* **Activity**: The lines from the start of the records through the one containing "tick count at" are to be transcribed exactly, and nothing else.

Input data START

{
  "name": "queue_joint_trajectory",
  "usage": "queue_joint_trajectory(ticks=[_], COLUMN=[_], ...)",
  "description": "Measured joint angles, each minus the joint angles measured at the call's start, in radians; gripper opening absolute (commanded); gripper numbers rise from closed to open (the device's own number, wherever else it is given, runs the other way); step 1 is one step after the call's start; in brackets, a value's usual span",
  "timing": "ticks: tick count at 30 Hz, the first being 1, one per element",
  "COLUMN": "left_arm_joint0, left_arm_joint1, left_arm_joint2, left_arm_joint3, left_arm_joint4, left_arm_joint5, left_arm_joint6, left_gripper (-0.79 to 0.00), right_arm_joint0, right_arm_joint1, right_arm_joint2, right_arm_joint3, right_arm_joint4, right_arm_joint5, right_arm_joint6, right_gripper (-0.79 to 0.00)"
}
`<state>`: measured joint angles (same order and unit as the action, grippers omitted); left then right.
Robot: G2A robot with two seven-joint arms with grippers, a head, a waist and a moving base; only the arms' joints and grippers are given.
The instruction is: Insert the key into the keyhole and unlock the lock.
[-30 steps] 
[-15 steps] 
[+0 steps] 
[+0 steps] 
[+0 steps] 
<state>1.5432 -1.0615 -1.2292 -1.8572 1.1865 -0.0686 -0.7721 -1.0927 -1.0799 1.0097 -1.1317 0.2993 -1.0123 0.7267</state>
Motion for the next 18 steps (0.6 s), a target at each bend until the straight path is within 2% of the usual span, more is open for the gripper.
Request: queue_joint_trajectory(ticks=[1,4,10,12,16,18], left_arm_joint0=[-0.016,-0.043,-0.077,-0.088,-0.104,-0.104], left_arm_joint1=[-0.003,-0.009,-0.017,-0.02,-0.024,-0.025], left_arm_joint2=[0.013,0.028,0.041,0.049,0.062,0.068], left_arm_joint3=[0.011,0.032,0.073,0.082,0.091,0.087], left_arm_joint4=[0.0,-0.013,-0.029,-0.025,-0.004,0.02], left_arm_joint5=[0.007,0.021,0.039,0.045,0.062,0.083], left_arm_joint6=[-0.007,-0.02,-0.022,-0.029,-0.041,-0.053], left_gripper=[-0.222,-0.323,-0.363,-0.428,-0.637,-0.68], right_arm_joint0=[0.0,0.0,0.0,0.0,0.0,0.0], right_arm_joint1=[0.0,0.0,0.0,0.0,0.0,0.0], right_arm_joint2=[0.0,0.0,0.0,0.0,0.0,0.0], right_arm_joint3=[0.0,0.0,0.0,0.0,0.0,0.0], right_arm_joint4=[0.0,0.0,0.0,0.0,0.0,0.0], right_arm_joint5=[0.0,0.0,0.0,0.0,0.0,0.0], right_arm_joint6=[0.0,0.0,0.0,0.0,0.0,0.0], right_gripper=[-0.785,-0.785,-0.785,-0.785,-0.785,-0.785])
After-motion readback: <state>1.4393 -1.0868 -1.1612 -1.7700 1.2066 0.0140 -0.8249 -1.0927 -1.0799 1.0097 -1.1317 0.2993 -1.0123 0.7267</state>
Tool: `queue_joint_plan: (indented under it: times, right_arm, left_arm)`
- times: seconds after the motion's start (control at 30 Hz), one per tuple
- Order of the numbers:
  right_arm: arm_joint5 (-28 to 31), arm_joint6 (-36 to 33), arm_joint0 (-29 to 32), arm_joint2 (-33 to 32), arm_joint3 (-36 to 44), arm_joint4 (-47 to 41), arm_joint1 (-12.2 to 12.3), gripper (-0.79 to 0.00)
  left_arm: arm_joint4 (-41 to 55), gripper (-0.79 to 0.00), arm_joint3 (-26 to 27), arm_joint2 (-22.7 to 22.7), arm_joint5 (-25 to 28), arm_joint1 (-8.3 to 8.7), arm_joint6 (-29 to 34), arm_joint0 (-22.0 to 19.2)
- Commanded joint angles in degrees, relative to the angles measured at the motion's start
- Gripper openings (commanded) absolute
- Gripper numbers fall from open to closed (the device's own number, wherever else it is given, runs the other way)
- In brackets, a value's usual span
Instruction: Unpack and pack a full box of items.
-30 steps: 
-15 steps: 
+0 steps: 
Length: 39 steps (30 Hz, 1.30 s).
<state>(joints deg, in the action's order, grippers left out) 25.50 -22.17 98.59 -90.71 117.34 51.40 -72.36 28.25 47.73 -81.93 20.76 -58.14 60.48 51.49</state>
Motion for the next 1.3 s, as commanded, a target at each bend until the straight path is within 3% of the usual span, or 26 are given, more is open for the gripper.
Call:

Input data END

* **Response area**:
{
  "name": "queue_joint_trajectory",
  "usage": "queue_joint_trajectory(ticks=[_], COLUMN=[_], ...)",
  "description": "Measured joint angles, each minus the joint angles measured at the call's start, in radians; gripper opening absolute (commanded); gripper numbers rise from closed to open (the device's own number, wherever else it is given, runs the other way); step 1 is one step after the call's start; in brackets, a value's usual span",
  "timing": "ticks: tick count at 30 Hz, the first being 1, one per element",

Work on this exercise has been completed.